**To do**
Nothing outside the stretch is wanted. Repeat exactly the lines of the listing below from the one that contains "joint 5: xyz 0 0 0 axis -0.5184" through the one that contains "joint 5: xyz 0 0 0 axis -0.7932", both ends included.

**Dataset content**
● ● ●
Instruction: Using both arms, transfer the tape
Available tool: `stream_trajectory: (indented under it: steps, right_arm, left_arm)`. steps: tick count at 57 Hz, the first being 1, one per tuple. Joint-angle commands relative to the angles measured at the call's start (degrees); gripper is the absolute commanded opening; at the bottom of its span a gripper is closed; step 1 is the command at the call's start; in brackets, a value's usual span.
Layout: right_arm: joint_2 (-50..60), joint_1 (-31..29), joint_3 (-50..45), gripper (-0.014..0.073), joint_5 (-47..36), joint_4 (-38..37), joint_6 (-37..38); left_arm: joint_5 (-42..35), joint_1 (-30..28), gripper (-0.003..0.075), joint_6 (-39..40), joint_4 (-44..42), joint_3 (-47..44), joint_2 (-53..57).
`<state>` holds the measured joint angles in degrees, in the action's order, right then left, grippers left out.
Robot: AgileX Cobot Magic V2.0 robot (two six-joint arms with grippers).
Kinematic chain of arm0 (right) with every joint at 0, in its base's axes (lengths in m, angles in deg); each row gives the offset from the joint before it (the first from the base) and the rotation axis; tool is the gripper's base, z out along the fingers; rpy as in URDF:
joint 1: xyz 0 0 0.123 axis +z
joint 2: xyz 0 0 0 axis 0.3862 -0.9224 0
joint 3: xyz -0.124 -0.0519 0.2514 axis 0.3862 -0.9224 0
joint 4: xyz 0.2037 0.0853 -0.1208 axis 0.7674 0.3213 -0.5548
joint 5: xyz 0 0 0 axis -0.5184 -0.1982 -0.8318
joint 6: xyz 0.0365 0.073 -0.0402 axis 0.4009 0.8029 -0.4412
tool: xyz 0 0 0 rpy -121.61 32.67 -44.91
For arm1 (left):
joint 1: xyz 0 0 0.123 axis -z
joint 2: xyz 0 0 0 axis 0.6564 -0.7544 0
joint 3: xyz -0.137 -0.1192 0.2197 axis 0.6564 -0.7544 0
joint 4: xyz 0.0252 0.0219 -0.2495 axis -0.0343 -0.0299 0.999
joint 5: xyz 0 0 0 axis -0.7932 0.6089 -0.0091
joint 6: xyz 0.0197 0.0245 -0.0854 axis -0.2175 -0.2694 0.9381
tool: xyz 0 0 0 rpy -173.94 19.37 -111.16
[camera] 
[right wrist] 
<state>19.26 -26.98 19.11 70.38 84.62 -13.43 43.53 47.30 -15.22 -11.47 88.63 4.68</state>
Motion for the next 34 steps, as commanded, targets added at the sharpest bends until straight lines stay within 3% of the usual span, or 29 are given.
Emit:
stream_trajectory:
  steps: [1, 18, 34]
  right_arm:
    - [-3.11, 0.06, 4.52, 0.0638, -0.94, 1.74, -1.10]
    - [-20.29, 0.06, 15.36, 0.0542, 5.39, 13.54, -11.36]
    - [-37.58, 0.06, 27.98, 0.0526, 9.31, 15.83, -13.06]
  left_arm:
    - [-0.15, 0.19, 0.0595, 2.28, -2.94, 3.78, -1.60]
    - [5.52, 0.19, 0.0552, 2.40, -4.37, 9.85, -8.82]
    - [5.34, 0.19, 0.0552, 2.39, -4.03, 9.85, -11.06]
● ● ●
**Answer for this exercise**
joint 5: xyz 0 0 0 axis -0.5184 -0.1982 -0.8318
joint 6: xyz 0.0365 0.073 -0.0402 axis 0.4009 0.8029 -0.4412
tool: xyz 0 0 0 rpy -121.61 32.67 -44.91
For arm1 (left):
joint 1: xyz 0 0 0.123 axis -z
joint 2: xyz 0 0 0 axis 0.6564 -0.7544 0
joint 3: xyz -0.137 -0.1192 0.2197 axis 0.6564 -0.7544 0
joint 4: xyz 0.0252 0.0219 -0.2495 axis -0.0343 -0.0299 0.999
joint 5: xyz 0 0 0 axis -0.7932 0.6089 -0.0091

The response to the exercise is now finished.